Directions for this task:
List each line of the data that holds the string "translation".

(Items from a data source)
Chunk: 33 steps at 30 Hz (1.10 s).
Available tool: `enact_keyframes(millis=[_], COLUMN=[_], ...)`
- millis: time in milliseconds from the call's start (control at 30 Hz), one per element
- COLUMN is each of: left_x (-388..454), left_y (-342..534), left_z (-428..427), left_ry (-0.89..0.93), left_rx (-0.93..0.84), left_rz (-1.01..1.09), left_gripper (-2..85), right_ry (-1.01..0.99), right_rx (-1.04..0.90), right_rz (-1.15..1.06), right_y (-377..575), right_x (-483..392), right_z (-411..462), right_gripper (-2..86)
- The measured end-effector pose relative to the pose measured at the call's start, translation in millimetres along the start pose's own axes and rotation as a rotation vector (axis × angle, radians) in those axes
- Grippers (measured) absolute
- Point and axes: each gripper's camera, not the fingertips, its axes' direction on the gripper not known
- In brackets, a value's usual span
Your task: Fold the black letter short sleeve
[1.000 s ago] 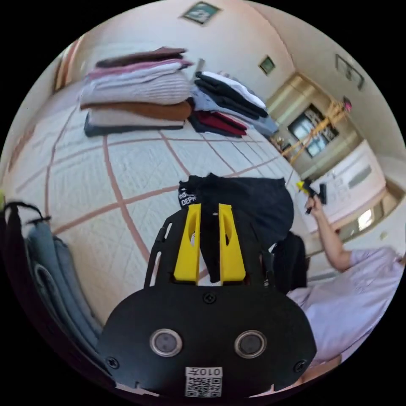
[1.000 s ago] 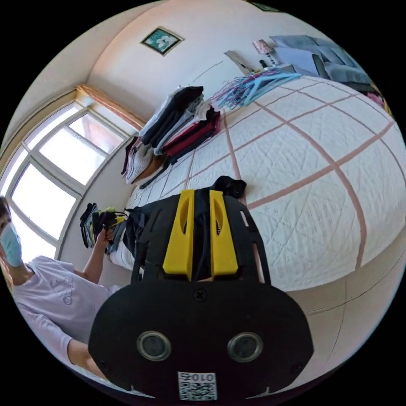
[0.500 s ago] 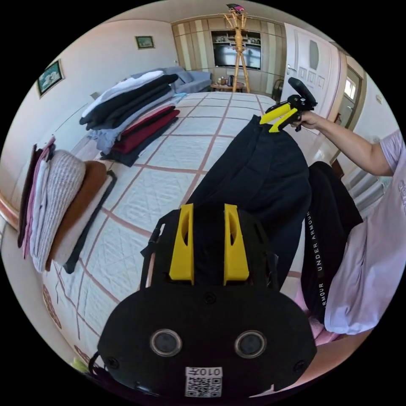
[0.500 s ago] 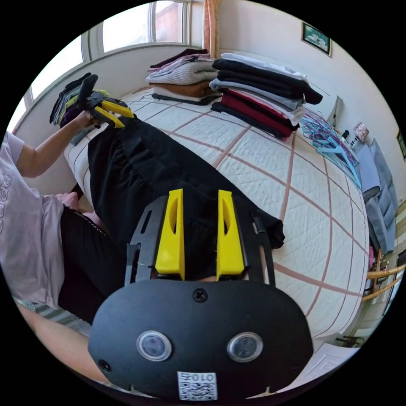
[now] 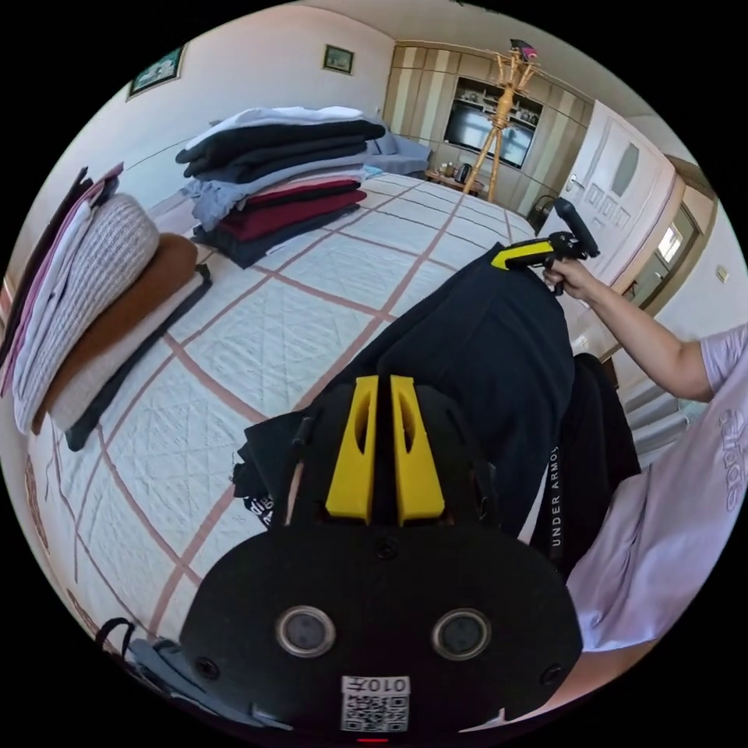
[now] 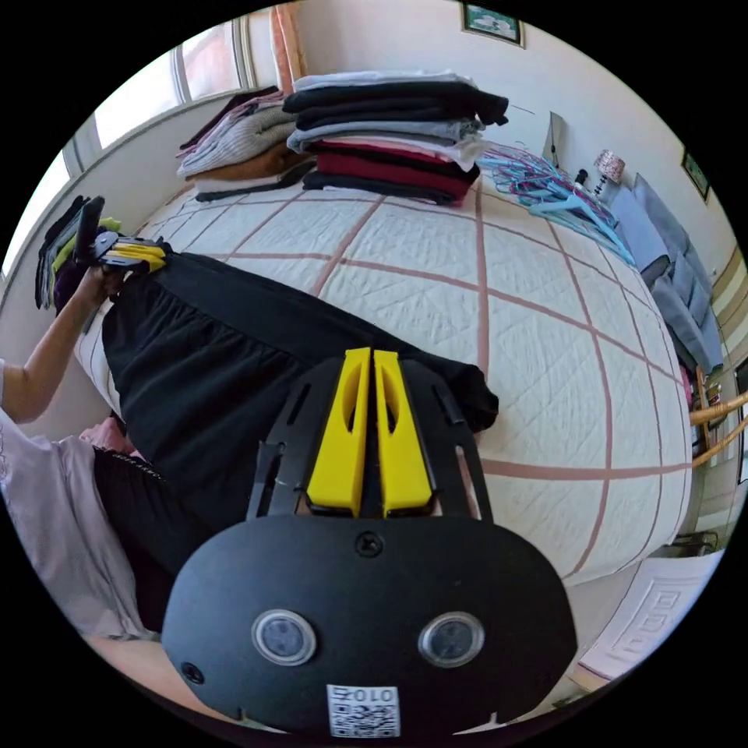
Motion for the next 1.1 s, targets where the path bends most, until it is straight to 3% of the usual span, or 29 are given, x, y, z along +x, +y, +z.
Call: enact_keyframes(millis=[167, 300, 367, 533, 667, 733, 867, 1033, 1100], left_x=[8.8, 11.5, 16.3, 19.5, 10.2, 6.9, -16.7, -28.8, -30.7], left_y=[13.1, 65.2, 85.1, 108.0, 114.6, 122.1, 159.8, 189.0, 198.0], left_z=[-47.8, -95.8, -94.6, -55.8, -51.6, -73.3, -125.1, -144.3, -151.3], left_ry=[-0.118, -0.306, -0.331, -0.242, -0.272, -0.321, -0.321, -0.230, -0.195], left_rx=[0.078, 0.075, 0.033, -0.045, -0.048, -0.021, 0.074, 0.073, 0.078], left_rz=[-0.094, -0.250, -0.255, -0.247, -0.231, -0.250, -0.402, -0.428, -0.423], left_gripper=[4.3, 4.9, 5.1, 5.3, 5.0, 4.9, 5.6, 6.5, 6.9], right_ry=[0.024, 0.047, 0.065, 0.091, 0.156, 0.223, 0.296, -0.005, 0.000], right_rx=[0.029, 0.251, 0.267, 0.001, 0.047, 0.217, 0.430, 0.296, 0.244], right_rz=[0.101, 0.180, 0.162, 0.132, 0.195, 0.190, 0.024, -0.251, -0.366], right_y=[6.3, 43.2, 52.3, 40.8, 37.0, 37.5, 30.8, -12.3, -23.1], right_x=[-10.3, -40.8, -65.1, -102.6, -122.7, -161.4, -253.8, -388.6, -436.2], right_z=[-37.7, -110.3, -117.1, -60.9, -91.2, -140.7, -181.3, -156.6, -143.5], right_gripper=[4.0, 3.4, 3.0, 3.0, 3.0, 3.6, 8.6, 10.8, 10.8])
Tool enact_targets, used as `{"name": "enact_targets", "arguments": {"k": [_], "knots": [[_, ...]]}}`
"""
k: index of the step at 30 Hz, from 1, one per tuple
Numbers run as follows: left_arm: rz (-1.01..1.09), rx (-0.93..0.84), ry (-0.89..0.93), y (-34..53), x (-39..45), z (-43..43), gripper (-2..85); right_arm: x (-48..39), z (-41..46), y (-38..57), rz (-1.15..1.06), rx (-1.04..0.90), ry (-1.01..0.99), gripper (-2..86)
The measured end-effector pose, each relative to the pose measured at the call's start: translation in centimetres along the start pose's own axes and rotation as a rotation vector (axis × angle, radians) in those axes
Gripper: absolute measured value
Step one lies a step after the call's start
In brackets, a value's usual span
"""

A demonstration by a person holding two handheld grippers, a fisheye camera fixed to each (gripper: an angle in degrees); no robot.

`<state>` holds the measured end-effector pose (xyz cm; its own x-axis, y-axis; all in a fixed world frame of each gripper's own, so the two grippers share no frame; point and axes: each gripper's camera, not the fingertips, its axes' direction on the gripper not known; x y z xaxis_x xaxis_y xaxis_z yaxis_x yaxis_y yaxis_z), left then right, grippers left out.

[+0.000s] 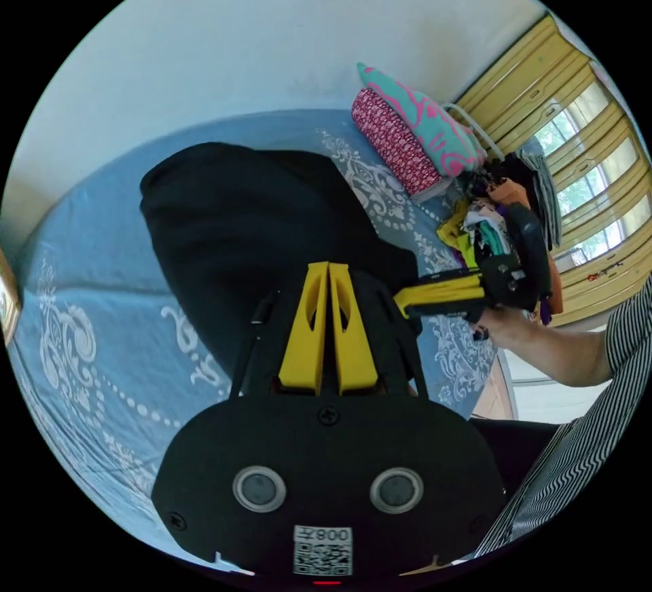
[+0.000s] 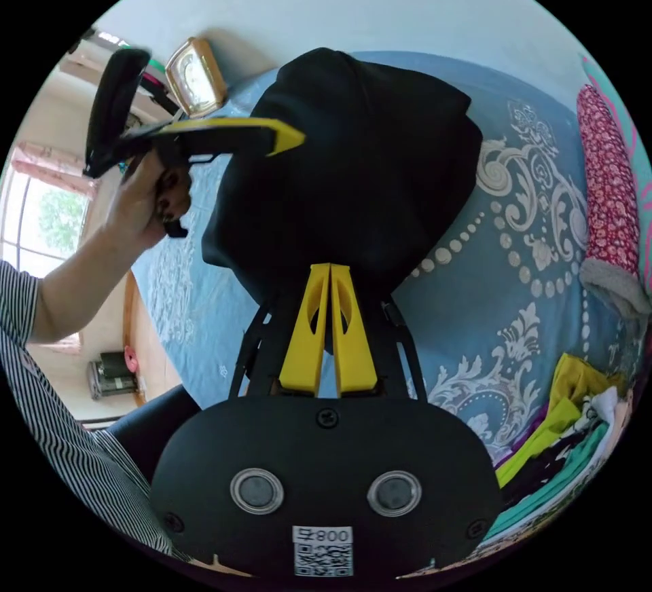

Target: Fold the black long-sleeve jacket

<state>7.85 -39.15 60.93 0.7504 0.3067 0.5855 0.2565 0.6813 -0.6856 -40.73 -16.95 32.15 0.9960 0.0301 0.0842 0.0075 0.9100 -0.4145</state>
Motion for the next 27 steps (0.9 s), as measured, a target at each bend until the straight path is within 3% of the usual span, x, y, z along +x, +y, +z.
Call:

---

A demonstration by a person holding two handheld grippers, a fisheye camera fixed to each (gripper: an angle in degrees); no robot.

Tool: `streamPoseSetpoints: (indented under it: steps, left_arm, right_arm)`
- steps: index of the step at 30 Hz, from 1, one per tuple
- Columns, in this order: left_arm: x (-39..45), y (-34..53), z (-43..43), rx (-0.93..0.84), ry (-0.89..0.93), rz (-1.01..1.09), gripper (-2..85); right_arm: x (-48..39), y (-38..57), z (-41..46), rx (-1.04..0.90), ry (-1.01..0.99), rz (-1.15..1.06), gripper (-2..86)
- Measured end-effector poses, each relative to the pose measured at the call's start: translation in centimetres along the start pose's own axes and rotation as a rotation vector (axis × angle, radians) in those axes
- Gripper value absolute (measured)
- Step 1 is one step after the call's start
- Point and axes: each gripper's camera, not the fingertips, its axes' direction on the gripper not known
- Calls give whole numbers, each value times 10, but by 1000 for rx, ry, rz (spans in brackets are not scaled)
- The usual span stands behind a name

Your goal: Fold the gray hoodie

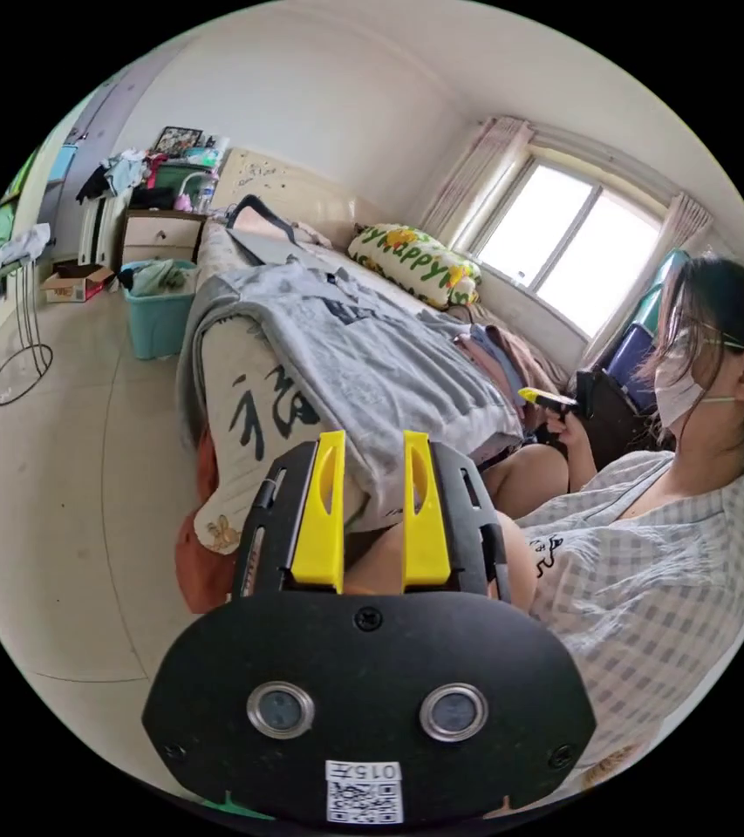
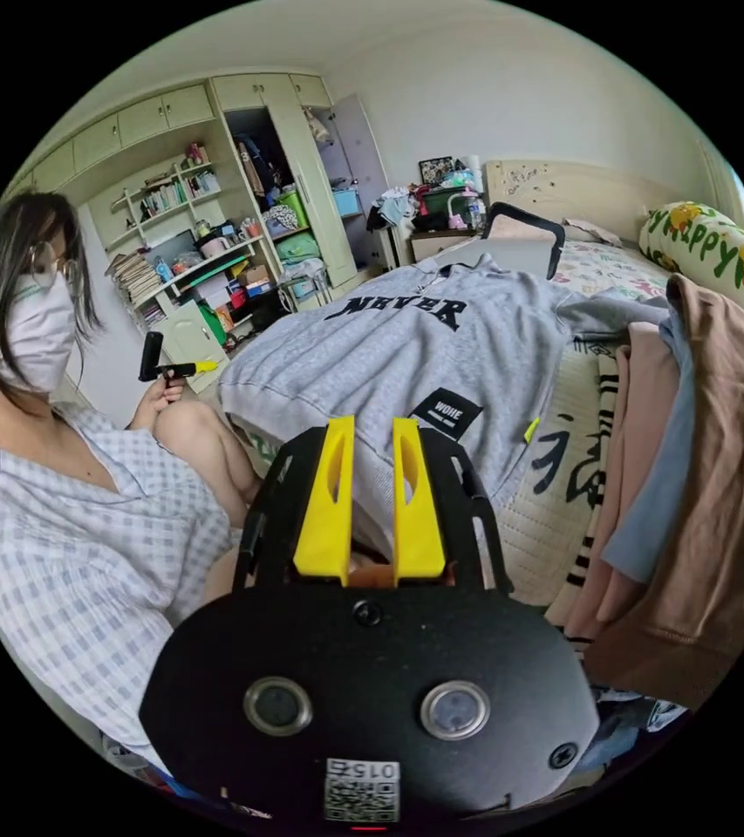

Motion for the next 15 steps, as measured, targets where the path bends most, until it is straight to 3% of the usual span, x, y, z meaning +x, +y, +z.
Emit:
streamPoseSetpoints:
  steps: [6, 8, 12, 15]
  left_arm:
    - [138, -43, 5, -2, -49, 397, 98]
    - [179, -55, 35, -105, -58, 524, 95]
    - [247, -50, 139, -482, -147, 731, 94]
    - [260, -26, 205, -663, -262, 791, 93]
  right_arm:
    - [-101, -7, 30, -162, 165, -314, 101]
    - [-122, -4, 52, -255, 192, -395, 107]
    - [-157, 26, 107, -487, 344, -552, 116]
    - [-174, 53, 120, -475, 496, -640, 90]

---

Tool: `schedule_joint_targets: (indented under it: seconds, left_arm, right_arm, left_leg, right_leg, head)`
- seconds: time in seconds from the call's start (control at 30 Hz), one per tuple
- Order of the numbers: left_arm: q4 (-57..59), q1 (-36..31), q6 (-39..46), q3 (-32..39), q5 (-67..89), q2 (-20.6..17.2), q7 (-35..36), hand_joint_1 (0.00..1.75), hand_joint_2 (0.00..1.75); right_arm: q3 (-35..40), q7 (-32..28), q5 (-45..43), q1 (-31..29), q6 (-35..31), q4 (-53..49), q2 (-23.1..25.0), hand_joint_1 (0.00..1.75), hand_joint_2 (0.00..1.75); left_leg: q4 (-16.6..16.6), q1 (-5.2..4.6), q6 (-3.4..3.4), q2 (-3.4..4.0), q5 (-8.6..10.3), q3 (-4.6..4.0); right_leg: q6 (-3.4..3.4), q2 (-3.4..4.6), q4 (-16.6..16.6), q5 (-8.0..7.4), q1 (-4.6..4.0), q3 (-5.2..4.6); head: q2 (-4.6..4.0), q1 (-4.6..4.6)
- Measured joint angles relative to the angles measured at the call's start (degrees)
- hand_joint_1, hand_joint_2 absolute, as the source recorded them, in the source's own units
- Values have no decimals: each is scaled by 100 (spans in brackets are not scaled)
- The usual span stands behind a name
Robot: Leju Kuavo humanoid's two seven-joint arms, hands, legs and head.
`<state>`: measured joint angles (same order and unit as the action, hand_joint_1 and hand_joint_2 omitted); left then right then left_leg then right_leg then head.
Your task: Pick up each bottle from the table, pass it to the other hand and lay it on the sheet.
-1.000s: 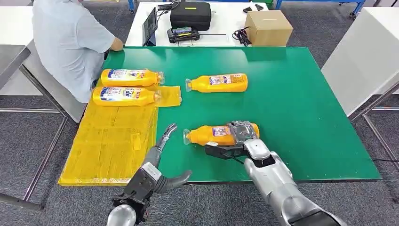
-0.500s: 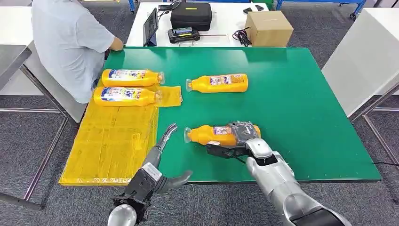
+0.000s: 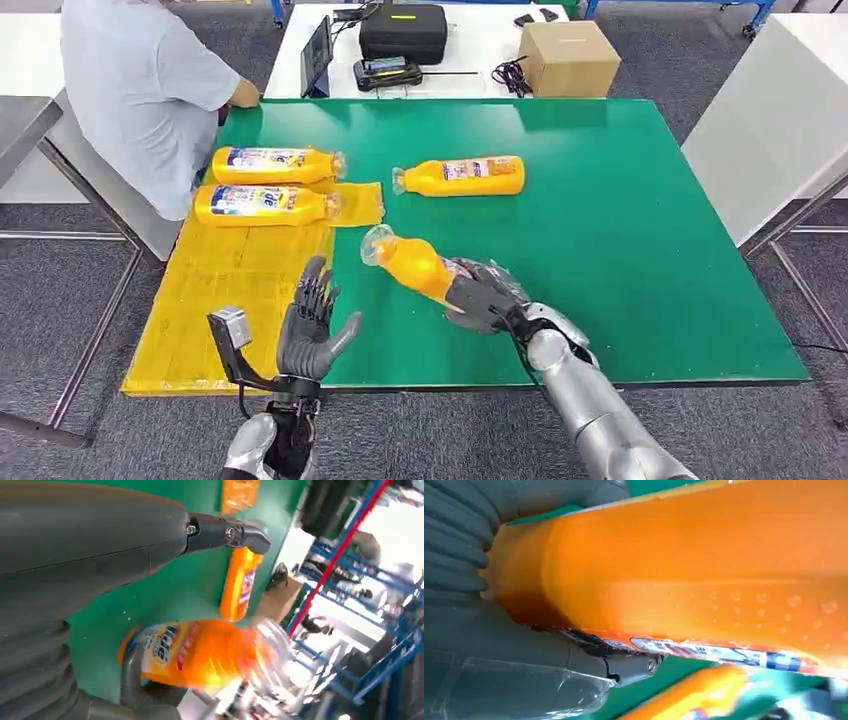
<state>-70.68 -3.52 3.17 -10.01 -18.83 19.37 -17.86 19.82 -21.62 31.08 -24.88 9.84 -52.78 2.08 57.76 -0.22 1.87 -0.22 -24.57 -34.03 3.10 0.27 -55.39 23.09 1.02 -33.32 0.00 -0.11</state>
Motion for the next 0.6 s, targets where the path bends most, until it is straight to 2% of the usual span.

Solution to the problem:
- The measured end-effector pose relative to the pose measured at the call's start, translation in millimetres along the start pose's own axes and rotation as a rotation vector (axis × angle, radians) in those axes
The measured end-effector pose, each relative to the pose measured at the call's start: translation in centimetres along the start pose's own axes and rotation as a rotation vector (axis × angle, radians) in those axes
- Measured end-effector poses, each relative to the pose measured at the call's start: translation in centimetres along the start pose's own axes and rotation as a rotation vector (axis × angle, radians) in those axes

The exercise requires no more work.